With no tutorials to speak of, this level of difficulty may prove frustrating for some.

During my first few hours, it felt like an accomplishment just to finish a stage, narrowly avoiding the sorts of catastrophic crashes that would put an end to any prospective run. The more I played, however--and I know this sounds simple--the more I unearthed a tangible sense of progression. Not just because I was setting quantifiably better split times, but because of the way I was driving, too.
Eventually I found myself feathering the accelerator to glide around modest corners, as opposed to jamming on the breaks, and pointing my car at just the right angle to ensure that pulling on the handbrake would gracefully slither the vehicle around a tricky hairpin corner. Such a learning process was as intuitive, and it provided me the confidence to take more risks, believing that I was better equipped to deal with the consequences. Before long it wasn’t just about simply finishing in one piece, but about setting competitive stage times, improving on those times, and eventually earning a place on the podium.
This contemporary tale, of triumph over adversity, ended the moment I arrogantly bought the fastest car I could afford. I was back to square one: Skirting off the track, crashing into trees, rocks and whatever else was nearby. The disparity between each vehicle is really quite staggering, and at first I could only fail miserably in my shiny new ride. Going from the relatively meagre 1960s Lancia Fulvia to the blisteringly fast Peugeot 205 T16 Evo is genuinely terrifying. Not only is the rate of acceleration and speed difference profound, but the handling model is completely different. I had to learn how to drive a new car while re-learning each stage, differing my approach from corner to corner to compensate for the adverse shift in power and weight.
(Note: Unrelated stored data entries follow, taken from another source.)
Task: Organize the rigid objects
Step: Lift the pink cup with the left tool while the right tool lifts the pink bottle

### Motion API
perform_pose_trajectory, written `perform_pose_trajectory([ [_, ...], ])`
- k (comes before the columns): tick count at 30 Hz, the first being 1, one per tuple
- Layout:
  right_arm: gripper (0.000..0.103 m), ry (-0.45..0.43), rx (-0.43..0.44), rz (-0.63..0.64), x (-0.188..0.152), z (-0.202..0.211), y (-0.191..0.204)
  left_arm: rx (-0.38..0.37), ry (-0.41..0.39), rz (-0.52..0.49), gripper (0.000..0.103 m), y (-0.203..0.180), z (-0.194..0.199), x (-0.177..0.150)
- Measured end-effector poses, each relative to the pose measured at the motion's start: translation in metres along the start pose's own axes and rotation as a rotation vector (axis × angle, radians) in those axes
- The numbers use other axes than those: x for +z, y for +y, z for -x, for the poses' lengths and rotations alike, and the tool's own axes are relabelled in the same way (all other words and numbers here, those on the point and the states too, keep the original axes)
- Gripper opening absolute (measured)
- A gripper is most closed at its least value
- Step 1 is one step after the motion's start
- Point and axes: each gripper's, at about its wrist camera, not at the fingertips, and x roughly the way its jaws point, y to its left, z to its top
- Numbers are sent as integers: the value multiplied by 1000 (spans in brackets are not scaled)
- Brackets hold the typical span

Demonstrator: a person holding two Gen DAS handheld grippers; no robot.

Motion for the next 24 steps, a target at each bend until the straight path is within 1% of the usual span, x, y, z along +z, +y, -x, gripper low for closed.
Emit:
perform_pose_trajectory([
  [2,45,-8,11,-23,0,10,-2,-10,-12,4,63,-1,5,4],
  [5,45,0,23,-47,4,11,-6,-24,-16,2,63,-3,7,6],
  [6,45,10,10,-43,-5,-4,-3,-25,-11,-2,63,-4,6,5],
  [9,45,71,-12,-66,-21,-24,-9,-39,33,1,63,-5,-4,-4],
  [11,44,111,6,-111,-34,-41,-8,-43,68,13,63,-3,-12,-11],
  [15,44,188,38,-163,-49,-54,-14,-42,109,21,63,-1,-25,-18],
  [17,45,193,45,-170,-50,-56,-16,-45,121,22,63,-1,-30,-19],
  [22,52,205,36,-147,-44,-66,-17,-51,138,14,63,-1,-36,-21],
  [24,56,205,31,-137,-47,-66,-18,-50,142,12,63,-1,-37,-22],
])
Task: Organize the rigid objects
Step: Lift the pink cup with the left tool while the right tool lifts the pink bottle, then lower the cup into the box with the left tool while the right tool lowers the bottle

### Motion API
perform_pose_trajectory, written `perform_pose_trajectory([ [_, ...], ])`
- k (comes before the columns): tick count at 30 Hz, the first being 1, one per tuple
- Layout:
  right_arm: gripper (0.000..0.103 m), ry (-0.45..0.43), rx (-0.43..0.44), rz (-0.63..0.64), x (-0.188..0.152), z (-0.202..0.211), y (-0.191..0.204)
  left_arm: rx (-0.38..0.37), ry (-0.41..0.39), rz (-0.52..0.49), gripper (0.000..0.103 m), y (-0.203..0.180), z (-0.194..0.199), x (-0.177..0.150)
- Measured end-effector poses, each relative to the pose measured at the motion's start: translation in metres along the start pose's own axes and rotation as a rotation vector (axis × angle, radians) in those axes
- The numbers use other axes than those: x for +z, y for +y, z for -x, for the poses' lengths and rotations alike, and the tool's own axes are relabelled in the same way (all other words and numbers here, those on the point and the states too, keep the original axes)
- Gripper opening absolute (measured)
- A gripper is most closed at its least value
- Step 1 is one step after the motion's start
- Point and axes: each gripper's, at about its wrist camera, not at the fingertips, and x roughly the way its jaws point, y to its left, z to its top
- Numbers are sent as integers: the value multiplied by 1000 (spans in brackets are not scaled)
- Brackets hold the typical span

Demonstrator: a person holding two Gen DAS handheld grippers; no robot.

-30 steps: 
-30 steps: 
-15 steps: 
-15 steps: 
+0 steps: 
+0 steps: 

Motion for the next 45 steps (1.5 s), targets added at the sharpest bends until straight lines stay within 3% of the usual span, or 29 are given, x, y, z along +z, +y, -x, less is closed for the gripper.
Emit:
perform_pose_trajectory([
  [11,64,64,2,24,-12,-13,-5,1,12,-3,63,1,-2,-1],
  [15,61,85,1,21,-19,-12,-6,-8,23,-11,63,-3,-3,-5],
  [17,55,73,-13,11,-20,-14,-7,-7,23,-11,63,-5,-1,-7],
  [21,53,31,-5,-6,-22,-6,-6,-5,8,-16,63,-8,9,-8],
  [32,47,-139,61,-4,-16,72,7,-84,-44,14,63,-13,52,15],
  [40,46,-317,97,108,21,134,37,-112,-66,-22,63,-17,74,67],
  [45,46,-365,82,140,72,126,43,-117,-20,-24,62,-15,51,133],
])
Crashes are nothing to make light of either. Damage is persistent in Dirt Rally, so if you mash your car down to half its size, ruin the radiator, and break the gearbox during the first stage, you’re going to suffer for it the rest of the tournament. Fortunately, you can often repair your car between stages, which trades vehicle performance for time added onto your overall tally--which can then be shortened by hiring better engineers. Go too far, however, and even the best engineer in the business won’t be able to help you.
Heading onto the track with this in mind makes those moments when you skirt a sheer drop completely nerve wracking. One wrong move and it could be calamity. It doesn’t matter if you’re mere seconds away from finishing an eight-stage tournament--if you wreck your car, it’s all over. That's exactly zero points and a lonely spot at the leaderboard’s nadir. Of course, you can always just restart the stage (and suffer a monetary loss) but then you lose the thrill of this persistent threat, of knowing that one mistake could cost so much. It’s like playing XCOM: Enemy Unknown
by fully embracing its permadeath, constantly forging ahead rather than reloading a previous save back when your top sniper was still alive and well.

Night time excursions are particularly perilous. Just don’t smash those headlights.
Dirt Rally still has room for improvement in terms of production values, but it more than makes up for this with a robust and in-depth driving model that’s as exhilarating as it is rewarding. The stiff challenge it presents won’t be for everyone, but the prospect of mastering its many intricacies is a tantalising proposition I’m sure many will gladly tackle. This is not the Dirt we once knew, but a reinvention of the series that’s going in all the right directions. You should consider getting in on the ground floor.